Она посмотрела ему в глаза. И от их выражения сердце её забилось чаще.
— Пойду. — Она коснулась его руки. — Это о моих родителях?
— И не только об этом, Бетти-Энн. Мне надо очень многое вам рассказать.
— Я надену пальто.
— Пожалуйста.
Когда она снова сошла вниз, он ждал у дверей.
Миссис Ривс кивнула ей и ласково сказала:
— Не забудьте, милочка. Не позже одиннадцати.
Дон безмолвно распахнул дверь, и из тепла и света они вышли в холодную тьму.
— Куда мы идём?
— В отель Дрейпера.
Смутные чувства вызвал он в Бетти-Энн. Не то, чтобы он ей нравился. И, наверно, не следовало бы так уж безоглядно ему доверять. Но, однако, что-то странно связывает их, и нельзя понять, что же это за родство.
— Мне не позволят подняться в номера, — сказала она.
— Идите мимо конторки как ни в чём не бывало. Всё будет в порядке.
Она подставила лицо снегу. Наверно, надо бы опасаться, а ей не страшно. Или нет, пожалуй, страшно — только не его самого, но вдруг он расскажет что-то такое, чего ей лучше бы о себе не знать. Они миновали церковь (снег поскрипывал под ногами). Вышли за пределы белого студенческого городка.
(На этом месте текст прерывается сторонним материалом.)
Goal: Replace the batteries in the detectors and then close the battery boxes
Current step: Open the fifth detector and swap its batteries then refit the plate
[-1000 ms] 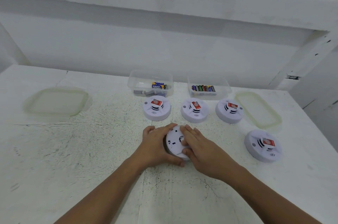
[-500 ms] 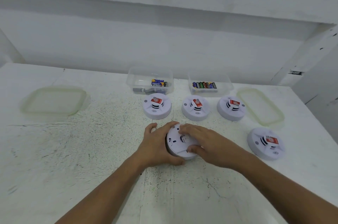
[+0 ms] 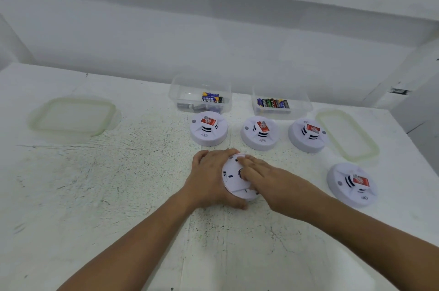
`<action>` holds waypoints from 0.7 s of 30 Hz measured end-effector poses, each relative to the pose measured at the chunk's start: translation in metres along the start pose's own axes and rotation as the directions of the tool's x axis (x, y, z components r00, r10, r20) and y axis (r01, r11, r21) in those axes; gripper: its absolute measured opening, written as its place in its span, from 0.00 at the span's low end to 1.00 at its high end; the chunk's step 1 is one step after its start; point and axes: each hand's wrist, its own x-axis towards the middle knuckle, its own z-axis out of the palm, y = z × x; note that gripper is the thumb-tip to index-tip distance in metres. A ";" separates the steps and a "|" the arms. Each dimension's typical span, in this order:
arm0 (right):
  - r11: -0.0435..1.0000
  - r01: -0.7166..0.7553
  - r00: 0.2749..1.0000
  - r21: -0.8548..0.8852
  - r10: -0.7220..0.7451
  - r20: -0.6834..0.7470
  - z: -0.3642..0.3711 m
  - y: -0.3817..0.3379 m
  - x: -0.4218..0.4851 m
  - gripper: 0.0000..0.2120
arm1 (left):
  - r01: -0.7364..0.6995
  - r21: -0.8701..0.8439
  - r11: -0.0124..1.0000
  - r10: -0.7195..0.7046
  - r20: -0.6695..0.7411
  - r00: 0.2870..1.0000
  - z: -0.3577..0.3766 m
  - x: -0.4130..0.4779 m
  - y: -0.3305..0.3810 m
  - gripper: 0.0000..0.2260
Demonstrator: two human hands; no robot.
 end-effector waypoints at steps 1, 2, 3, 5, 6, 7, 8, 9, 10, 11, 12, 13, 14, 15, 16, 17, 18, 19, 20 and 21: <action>1.000 0.005 1.000 0.004 -0.005 -0.001 0.001 0.000 0.000 0.28 | -0.001 0.001 1.000 0.001 -0.001 1.000 0.000 0.000 0.000 0.53; 1.000 0.010 1.000 0.006 -0.010 -0.003 0.002 0.001 0.000 0.29 | -0.001 0.000 1.000 0.001 0.000 1.000 -0.001 0.001 0.000 0.53; 1.000 0.020 1.000 0.009 -0.020 -0.006 0.003 0.002 0.000 0.29 | 0.003 0.000 1.000 -0.003 0.007 1.000 -0.001 0.002 0.001 0.53; 0.999 0.042 0.999 0.028 -0.042 -0.004 0.003 0.006 0.002 0.30 | 0.009 0.002 1.000 -0.010 0.027 1.000 -0.003 0.003 0.002 0.54; 0.998 0.051 0.999 0.039 -0.051 0.005 0.003 0.009 0.003 0.30 | 0.012 0.006 1.000 -0.012 0.038 0.999 -0.003 0.004 0.001 0.53; 0.997 0.055 0.998 0.046 -0.055 0.014 0.002 0.012 0.004 0.29 | 0.012 0.015 1.000 -0.013 0.050 0.999 -0.004 0.004 0.001 0.54; 0.997 0.052 0.998 0.054 -0.053 0.023 0.002 0.013 0.004 0.29 | 0.010 0.024 1.000 -0.012 0.061 0.998 -0.004 0.004 0.000 0.54; 0.997 0.050 0.998 0.058 -0.051 0.029 0.001 0.015 0.005 0.28 | 0.009 0.026 1.000 -0.011 0.063 0.998 -0.004 0.005 0.000 0.54; 0.997 0.052 0.998 0.062 -0.054 0.035 0.000 0.016 0.005 0.27 | 0.013 0.020 1.000 -0.014 0.060 0.998 -0.004 0.004 -0.001 0.54; 0.996 0.060 0.997 0.062 -0.063 0.039 -0.001 0.018 0.006 0.27 | 0.015 0.011 1.000 -0.015 0.057 0.998 -0.004 0.004 -0.001 0.54; 0.996 0.070 0.997 0.060 -0.073 0.038 -0.001 0.019 0.007 0.26 | 0.014 0.005 1.000 -0.015 0.056 0.998 -0.005 0.004 0.000 0.54; 0.995 0.081 0.996 0.055 -0.083 0.034 -0.002 0.020 0.007 0.25 | 0.014 0.002 1.000 -0.015 0.058 0.998 -0.005 0.004 0.001 0.53; 0.994 0.094 0.995 0.050 -0.095 0.024 -0.002 0.021 0.007 0.24 | 0.018 -0.003 1.000 -0.017 0.061 0.998 -0.005 0.004 0.002 0.53; 0.993 0.114 0.994 0.042 -0.114 -0.001 -0.001 0.022 0.007 0.22 | 0.021 -0.007 1.000 -0.020 0.062 0.998 -0.006 0.004 0.002 0.52; 0.990 0.135 0.990 0.034 -0.133 -0.038 0.000 0.023 0.008 0.20 | 0.022 -0.007 1.000 -0.021 0.059 0.998 -0.005 0.003 0.003 0.51; 0.988 0.150 0.986 0.030 -0.148 -0.077 0.001 0.023 0.008 0.17 | 0.017 -0.001 1.000 -0.016 0.050 0.999 -0.005 0.003 0.003 0.50; 0.987 0.156 0.983 0.031 -0.152 -0.103 0.001 0.023 0.008 0.15 | 0.011 0.006 1.000 -0.012 0.041 0.999 -0.005 0.003 0.003 0.49; 0.987 0.156 0.982 0.036 -0.151 -0.116 0.001 0.023 0.008 0.13 | 0.009 0.011 1.000 -0.009 0.034 0.999 -0.004 0.002 0.003 0.49; 0.987 0.152 0.982 0.044 -0.146 -0.121 -0.001 0.022 0.010 0.11 | 0.007 0.012 1.000 -0.007 0.029 1.000 -0.004 0.002 0.003 0.49; 0.988 0.142 0.984 0.062 -0.134 -0.121 -0.005 0.021 0.011 0.09 | 0.008 0.015 1.000 -0.009 0.031 0.999 -0.004 0.002 0.003 0.50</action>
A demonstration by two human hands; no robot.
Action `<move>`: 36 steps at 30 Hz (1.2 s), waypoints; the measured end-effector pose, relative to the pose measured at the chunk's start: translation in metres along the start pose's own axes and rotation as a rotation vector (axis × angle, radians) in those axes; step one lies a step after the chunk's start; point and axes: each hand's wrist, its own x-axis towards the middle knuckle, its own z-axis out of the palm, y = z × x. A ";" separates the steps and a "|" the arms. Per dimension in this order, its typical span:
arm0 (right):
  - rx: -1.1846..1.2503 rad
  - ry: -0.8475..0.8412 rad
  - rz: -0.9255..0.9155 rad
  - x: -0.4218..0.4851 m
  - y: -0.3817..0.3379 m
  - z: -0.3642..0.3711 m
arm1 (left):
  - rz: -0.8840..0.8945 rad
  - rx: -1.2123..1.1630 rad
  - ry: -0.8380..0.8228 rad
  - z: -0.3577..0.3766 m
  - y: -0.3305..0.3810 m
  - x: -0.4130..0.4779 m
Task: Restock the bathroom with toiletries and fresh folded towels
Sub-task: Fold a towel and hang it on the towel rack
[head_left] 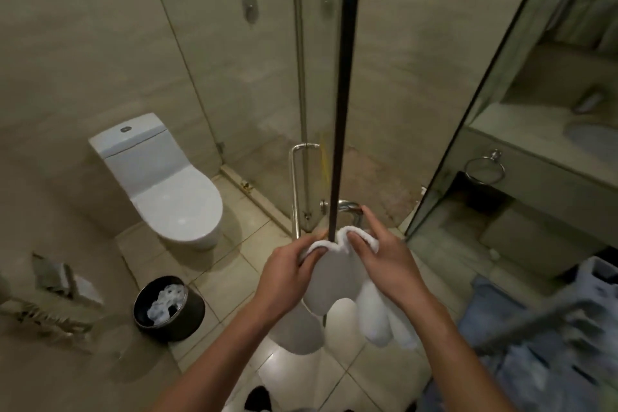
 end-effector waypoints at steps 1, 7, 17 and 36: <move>0.000 0.021 0.012 -0.001 0.005 -0.006 | 0.015 -0.015 -0.011 0.007 0.005 0.004; 0.035 0.180 0.093 -0.014 0.035 -0.042 | 0.077 -0.005 -0.112 0.043 0.031 0.041; 0.054 0.331 0.145 -0.025 0.053 -0.089 | 0.107 -0.016 -0.176 0.084 0.059 0.074; 0.235 0.120 -0.084 0.031 0.020 -0.094 | -0.030 -0.051 0.078 0.056 0.045 0.120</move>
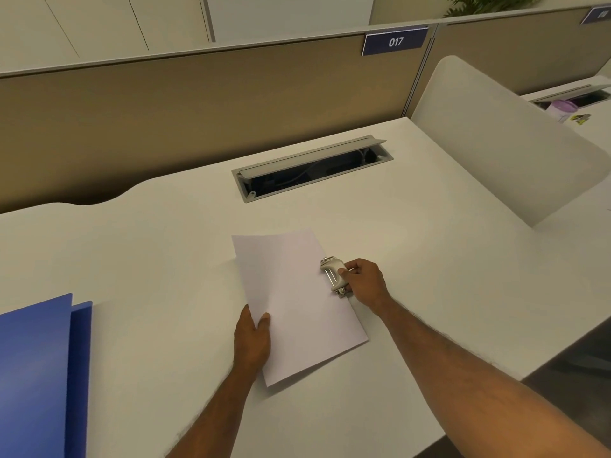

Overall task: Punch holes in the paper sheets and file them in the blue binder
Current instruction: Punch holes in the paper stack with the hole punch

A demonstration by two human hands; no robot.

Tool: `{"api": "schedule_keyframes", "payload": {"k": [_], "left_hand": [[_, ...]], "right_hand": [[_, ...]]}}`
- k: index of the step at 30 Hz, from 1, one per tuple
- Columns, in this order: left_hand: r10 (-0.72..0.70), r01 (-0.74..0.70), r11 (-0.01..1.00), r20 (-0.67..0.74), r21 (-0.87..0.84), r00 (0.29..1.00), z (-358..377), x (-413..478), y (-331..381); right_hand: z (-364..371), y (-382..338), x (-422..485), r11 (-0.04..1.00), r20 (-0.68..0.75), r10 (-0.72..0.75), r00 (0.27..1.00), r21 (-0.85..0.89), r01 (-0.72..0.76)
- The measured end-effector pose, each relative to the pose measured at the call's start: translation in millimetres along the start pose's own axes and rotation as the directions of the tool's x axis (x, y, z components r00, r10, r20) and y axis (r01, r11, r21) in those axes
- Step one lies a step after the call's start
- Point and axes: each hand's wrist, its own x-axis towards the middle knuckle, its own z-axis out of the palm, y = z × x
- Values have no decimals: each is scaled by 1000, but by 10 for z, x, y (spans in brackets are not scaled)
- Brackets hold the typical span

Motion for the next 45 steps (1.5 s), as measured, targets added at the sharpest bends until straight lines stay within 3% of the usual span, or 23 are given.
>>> {"api": "schedule_keyframes", "payload": {"k": [7, 18, 22, 28, 39, 45], "left_hand": [[-1, 1, 1000, -1, 23, 1000, 9, 7, -33], [6, -6, 1000, -11, 30, 1000, 35, -2, -74], [14, -14, 999, -11, 34, 1000, 34, 19, -102], [26, -26, 999, -24, 26, 999, 53, 37, -152], [56, -55, 998, -30, 42, 998, 71, 88, -207], [57, -56, 997, -21, 46, 998, 55, 64, -184]], "right_hand": [[-41, -82, -13, 998, 51, 47, 998, 29, -48], [-207, -88, 146, 991, 162, 117, 980, -85, -104], [-266, -132, 227, 951, 220, 251, 942, -239, -198], [-289, -106, 359, 885, 230, 409, 883, -338, -321], [-272, -42, 497, 840, 230, 442, 867, -445, -310], [-259, -60, 383, 866, 186, 376, 908, -420, -272]]}}
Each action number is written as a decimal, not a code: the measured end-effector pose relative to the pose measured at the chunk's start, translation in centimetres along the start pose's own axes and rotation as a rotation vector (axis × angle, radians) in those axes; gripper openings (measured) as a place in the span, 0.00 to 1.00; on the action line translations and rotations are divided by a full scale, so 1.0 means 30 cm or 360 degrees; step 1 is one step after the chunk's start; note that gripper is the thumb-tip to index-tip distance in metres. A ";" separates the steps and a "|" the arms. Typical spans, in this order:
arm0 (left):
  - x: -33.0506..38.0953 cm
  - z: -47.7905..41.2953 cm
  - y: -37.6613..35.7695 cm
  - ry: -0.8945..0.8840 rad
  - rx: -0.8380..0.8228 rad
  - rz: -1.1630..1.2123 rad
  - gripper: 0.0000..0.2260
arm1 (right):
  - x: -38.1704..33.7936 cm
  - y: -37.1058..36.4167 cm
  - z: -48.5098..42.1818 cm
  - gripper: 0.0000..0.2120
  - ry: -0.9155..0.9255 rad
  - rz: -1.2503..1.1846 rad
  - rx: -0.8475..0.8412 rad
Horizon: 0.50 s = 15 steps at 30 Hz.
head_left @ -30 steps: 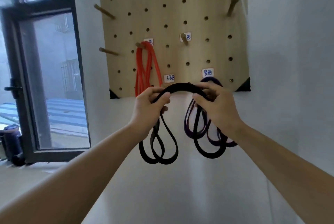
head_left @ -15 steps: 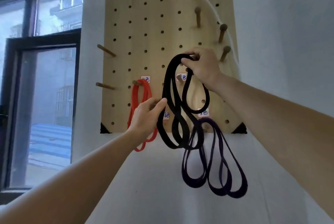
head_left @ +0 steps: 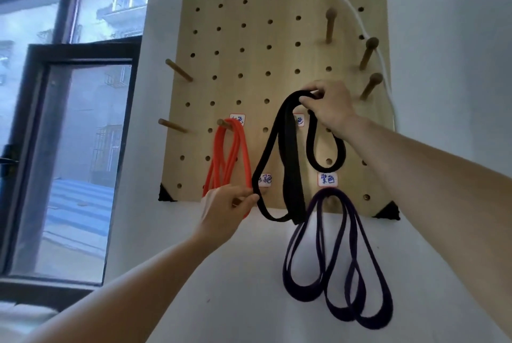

Свернули на главную улицу, и вот уже перед ними лежит деловая часть Нортхемптона.
У Бетти-Энн застучали зубы, она взялась за его руку.
В свете неоновых огней падающий снег становился оранжевым, дыхание превращалось в морозный пар, из какого-то бара послышался смех. Они шли. А город нагружался в сон.
Перед гостиницей Дрейпера они потопали ногами, отряхнули прилипший к подошвам снег.
— Идёмте. Никто не обратит на вас внимания.
Они поднялись на крыльцо, прошли мимо конторки; сонный портье равнодушно посмотрел сквозь Бетти-Энн, словно её тут и не было, она взглянула на Дона — лицо у него стало спокойное и ненапряженное.
Снизу, из ресторана, доносился нестройный хор голосов. Послышался девичий смех.
По ступеням, которые покрывал истёртый ковёр, они поднялись на третий этаж. Дон подвёл Бетти-Энн к дверям номера и тихонько постучал.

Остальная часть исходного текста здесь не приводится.